Disana aku melihatnya duduk sendiri merenung. Sepertinya ia sedang memikirkan sesuatu dengan penuh konsentrasi. Aku menghampirinya dan berkata, "Apakah ada yang duduk disini?", sambil menunjuk bangku kosong yang ada di sebelahnya. Ia pun terlihat kaget, sepertinya aku telah memutuskan apapun itu yang ia sedang pikirkan pada saat itu. Ia pun mengangguk dengan pelan. Aku duduk di sebelahnya dan mengulurkan tanganku, "Kenalin, aku Thena,". "Genesis," ia jawab dengan senyuman kecil sembari menjabat tanganku.
Anak baru ini terlihat cukup gundah, terbayang dalam benakku rasa kegelisahannya pertama kali masuk ke dalam sekolah yang serba unik. Iya, aku tidak bersekolah di sekolah biasa, sekolahku berdiri di daerah pegunungan dan bisa dikatakan semua murid di sekolah ini tidak semuanya manusia.
Aku sendiri adalah manusia keturunan elang putih, sayapku yang sangat megah dan besar selalu menarik perhatian semua orang. Sebenarnya aku cukup kaget melihat seorang murid baru yang sepertinya hanya seorang manusia. Terakhir kali sekolah kami menerima manusia....hmmmm mungkin aku ceritakan lain kali saja.
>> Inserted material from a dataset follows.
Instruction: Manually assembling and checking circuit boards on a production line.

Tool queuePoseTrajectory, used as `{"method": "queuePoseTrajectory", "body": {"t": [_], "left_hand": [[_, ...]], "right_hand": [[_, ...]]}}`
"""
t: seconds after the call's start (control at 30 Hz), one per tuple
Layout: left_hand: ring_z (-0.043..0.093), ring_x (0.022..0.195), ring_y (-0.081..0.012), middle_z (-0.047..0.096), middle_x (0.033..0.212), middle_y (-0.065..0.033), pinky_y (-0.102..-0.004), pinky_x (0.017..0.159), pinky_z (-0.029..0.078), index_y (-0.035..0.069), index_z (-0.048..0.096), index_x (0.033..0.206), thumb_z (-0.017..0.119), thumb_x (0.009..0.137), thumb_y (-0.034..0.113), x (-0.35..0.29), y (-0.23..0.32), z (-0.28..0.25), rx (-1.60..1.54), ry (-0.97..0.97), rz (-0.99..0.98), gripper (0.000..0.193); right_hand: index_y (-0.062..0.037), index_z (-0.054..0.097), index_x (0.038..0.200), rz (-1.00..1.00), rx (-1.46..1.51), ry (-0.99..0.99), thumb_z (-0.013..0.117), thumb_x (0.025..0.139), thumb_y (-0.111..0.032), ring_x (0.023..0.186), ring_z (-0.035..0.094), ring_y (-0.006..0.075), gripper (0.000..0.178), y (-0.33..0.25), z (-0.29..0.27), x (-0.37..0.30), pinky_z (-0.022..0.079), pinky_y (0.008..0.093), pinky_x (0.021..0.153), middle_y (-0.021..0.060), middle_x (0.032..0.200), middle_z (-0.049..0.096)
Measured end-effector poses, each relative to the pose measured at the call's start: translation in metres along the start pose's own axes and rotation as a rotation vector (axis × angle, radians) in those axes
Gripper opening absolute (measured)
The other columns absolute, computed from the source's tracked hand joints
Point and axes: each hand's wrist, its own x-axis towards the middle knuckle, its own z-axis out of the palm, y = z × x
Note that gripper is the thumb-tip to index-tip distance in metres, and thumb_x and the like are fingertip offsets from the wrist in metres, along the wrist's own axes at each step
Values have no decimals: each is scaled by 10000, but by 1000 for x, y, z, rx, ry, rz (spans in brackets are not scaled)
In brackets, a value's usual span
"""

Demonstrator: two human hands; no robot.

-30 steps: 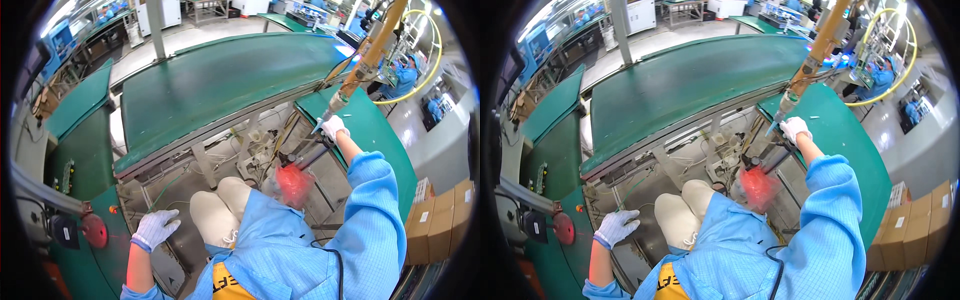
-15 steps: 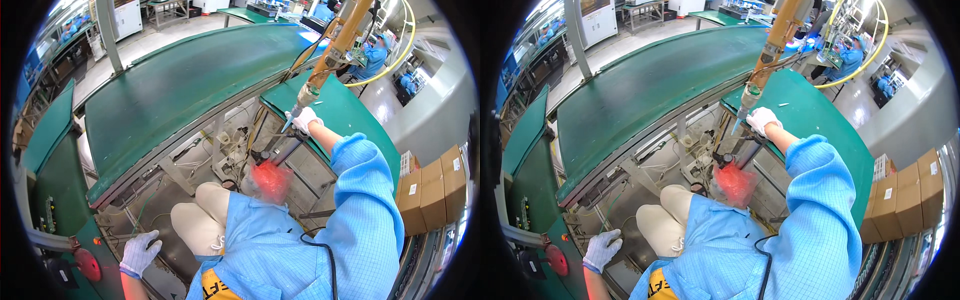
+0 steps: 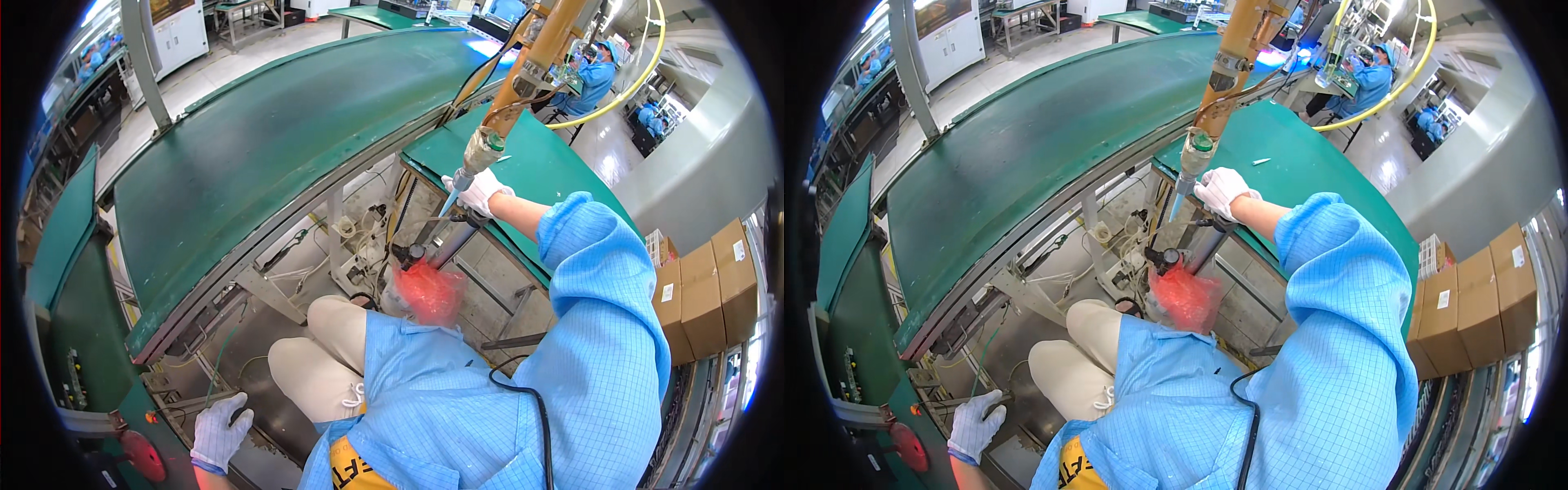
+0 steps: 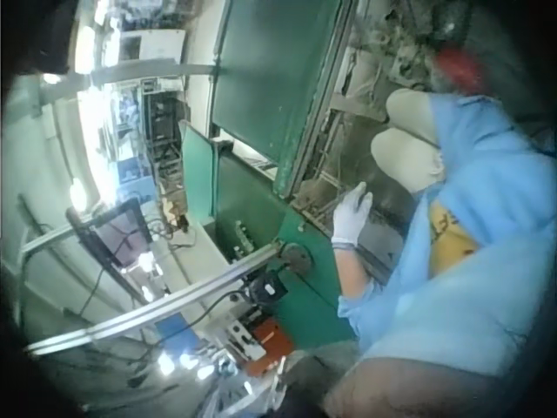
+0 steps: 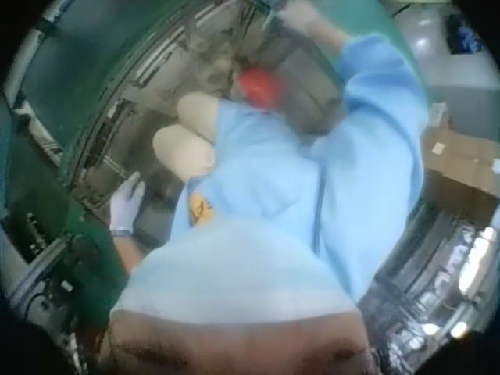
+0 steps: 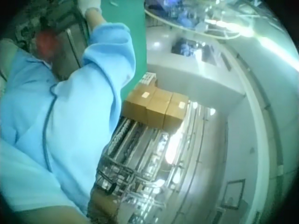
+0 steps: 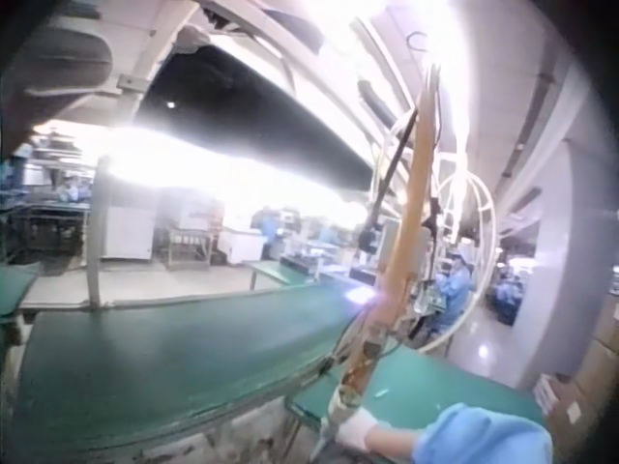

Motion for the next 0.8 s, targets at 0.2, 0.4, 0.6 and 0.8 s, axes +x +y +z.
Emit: {"method": "queuePoseTrajectory", "body": {"t": [0.2, 0.4, 0.6, 0.8], "left_hand": [[682, 904, -311, 709, 1027, -115, -412, 795, 539, 108, 688, 1107, 711, 814, 295, 0, 4, -1, 12, 12, -3, 348], [686, 885, -306, 707, 1020, -123, -404, 771, 546, 102, 687, 1105, 721, 808, 285, 5, 14, -7, -24, -41, -64, 351], [688, 887, -306, 706, 1013, -129, -401, 778, 549, 92, 690, 1087, 722, 804, 281, 3, 12, -4, -66, -10, -86, 341], [681, 942, -334, 707, 1031, -150, -405, 822, 546, 84, 685, 1111, 734, 801, 227, 7, 0, -4, -48, 24, -5, 345]], "right_hand": [[-44, 709, 830, 87, 117, -25, 552, 861, -392, 683, 686, 304, 383, -15, -6, -7, 540, 385, 682, 150, 727, 692], [-9, 655, 820, -21, 49, -4, 547, 914, -520, 628, 624, 226, 530, -16, -15, -16, 496, 368, 607, 115, 674, 637], [23, 681, 850, 107, 64, -85, 564, 905, -479, 648, 617, 282, 519, -26, -19, -13, 497, 403, 653, 163, 696, 645], [19, 690, 901, 67, -6, -21, 532, 915, -503, 714, 637, 308, 545, -18, -19, -16, 505, 402, 715, 172, 747, 659]]}}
Di mataku, Genesis terlihat sebagai orang yang tertutup dan tidak memiliki kemauan untuk bersosialisasi dengan orang lain. Aku mengira ia takut akan kami semua, makhluk setengah manusia yang memiliki fisik unik, dan setiap dari kami berbentuk berbeda-beda. Namun, sepertinya bukan itu permasalahannya.
Semua orang selalu kaget akan sayapku, bahkan terkadang ada yang takut dengan sayapku karena begitu besar. Tapi setelah aku amati, ia bahkan tidak melirik ke arah sayapku, seakan-akan semua makhluk yang ia temui disini semuanya normal. Kalau dipikir-pikir, memang tidak seharusnya aku berasumsi Genesis akan kaget dengan suasana baru, tapi rata-rata dari kami yang memiliki keturunan manusia dan binatang saja biasanya takjub.
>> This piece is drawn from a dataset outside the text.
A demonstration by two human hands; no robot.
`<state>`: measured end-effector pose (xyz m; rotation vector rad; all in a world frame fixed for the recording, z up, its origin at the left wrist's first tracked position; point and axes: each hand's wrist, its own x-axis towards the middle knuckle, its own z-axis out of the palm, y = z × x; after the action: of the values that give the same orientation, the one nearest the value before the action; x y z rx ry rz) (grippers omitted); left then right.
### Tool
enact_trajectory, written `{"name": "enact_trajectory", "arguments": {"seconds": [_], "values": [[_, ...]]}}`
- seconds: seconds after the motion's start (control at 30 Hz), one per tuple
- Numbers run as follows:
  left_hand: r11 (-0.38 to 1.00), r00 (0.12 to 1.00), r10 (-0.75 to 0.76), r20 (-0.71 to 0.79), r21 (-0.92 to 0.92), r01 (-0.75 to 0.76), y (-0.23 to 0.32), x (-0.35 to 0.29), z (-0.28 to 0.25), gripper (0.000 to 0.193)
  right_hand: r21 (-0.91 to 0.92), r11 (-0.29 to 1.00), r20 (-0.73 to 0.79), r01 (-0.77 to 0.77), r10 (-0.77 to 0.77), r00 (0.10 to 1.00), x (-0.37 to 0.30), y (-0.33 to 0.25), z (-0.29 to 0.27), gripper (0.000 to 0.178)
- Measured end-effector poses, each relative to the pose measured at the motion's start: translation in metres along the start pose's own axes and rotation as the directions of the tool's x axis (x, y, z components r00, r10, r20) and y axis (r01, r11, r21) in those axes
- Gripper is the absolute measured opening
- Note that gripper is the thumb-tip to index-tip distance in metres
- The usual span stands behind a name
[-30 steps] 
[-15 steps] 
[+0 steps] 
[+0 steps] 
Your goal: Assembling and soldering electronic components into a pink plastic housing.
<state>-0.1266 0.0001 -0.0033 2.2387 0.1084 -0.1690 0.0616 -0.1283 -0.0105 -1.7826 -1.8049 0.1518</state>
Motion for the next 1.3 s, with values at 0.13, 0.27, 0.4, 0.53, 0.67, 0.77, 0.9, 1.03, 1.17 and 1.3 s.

Musim kemarau pun telah lewat, ia masih sangat tertutup denganku ataupun dengan orang lain. Aku telah mengajaknya berbicara santai, pulang bersama, bermain saat istirahat, namun ia lebih memilih menyendiri. Saat aku mengajaknya berbicara, ia pun menjawab ku dengan kata-kata yang singkat.
Aku ingin mengetahui jika ia memiliki teman lain selain di sekolah, bagaimana cara ia tidak gila dengan tidak mempunyai teman atau tidak bersosialisasi sama sekali di sekolah? Aku memutuskan untuk mengikutinya pulang, diam-diam terbang mengikutinya jalan pulang.
Ternyata rumahnya tidak terlalu jauh dari sekolah, ia tinggal di sebuah rumah yang relatif kecil. Disana terlihat Ayahnya yang sedang memotong rumput tersenyum lebar saat Genesis pulang, ia masuk ke dalam rumah bersama Genesis. Aku mendarat di belakang rumah mereka dan mengintip ke dalam salah satu jendela yang menghadap ke arah dapur. Disana, Ibunda Genesis sedang memasak daging sapi dan merebus kentang.
Makanan yang dimasak terlihat sangat lezat hingga perutku berbunyi. "Jadi, menurut kamu waktu yang tepat untuk memusnahkan semua makhluk di sekolah mu kapan Ge? Kita bisa jatuh miskin kalau tidak ada pemasukan!" Ayah Genesis berbicara dengan lantang di meja makan. Aku pun terkejut, maksudnya memusnakan semua makhluk di sekolah bagaimana? "Sepertinya esok hari setelah pulang sekolah sudah bisa," jawab Genesis dengan datar.
Aku pun kaget dan langsung terbang ke arah rumah. Ingat saat kubilang terakhir kali ada manusia di sekolah kami, ada sesuatu yang terjadi? Sepertinya hal yang terjadi sebelumnya akan terulang kembali. Keeseokan harinya aku pergi ke sekolah, sudah menyiapkan mental terhadap apa yang akan terjadi nanti.
Aku duduk di sebelah Genesis dengan sangat diam, sepertinya ia menyadarinya. "Kamu gapapa Na? Apakah ada sesuatu yang terjadi di rumah?" tanya-nya kepadaku. Aku pun merapatkan bibirku, aku tidak mau berbicara. Jam sekolah sudah selesai, aku jalan ke arah luar sekolah, disana aku melihat Ayah Genesis membawa busur dan anak panah.